= What you have to do =
What you return should match the material below line for line, except that no image appears in it.
------------------------------------
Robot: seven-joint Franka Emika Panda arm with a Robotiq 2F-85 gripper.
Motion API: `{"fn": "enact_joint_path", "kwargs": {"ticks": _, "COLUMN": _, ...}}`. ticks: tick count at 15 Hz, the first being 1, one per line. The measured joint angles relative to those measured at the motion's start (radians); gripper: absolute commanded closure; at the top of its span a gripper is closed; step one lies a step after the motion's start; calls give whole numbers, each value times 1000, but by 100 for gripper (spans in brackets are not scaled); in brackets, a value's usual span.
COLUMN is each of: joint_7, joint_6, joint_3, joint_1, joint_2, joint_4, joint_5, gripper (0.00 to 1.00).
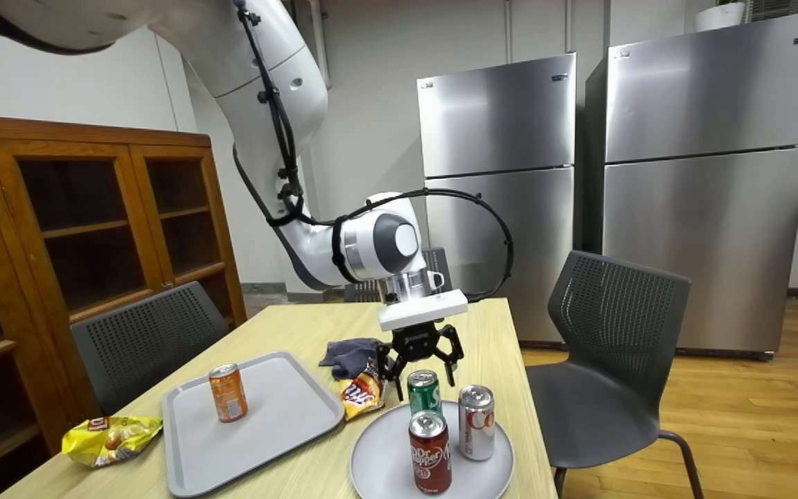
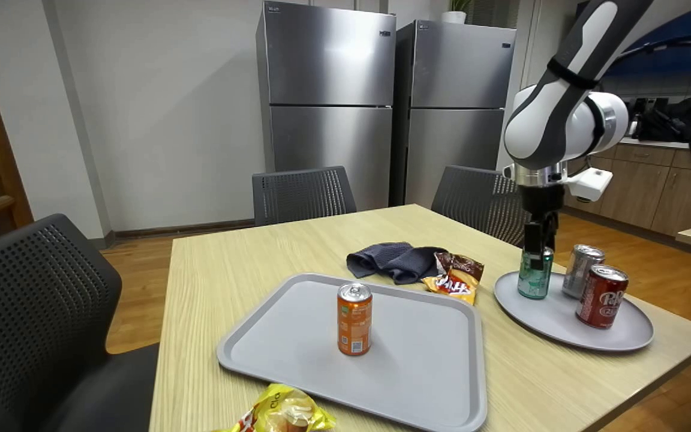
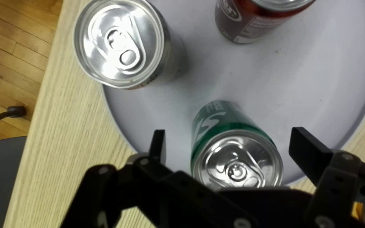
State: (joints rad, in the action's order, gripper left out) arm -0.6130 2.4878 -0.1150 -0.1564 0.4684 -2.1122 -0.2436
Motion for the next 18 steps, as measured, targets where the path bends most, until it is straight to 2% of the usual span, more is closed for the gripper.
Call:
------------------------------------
= Output =
Robot: seven-joint Franka Emika Panda arm with a Robotiq 2F-85 gripper.
Motion API: `{"fn": "enact_joint_path", "kwargs": {"ticks": _, "COLUMN": _, ...}}`. ticks: tick count at 15 Hz, the first being 1, one per line. The measured joint angles relative to those measured at the motion's start (radians); gripper: absolute commanded closure; at the top of its span a gripper is closed; step one lies a step after the motion's start; calls give whole numbers, each value times 1000, but by 100 for gripper (spans in brackets are not scaled); in brackets, a value's usual span.
COLUMN is each of: joint_7, joint_6, joint_3, joint_1, joint_2, joint_4, joint_5, gripper (0.00 to 1.00).
State: (joints rad, in the action's order, gripper left out) arm -0.6130 2.4878 -0.1150 -0.1564 0.4684 -2.1122 -0.2436
Motion for the next 18 steps, as measured, targets where the path bends most, until it is straight to 2% of the usual span, more is closed for the gripper.
Call:

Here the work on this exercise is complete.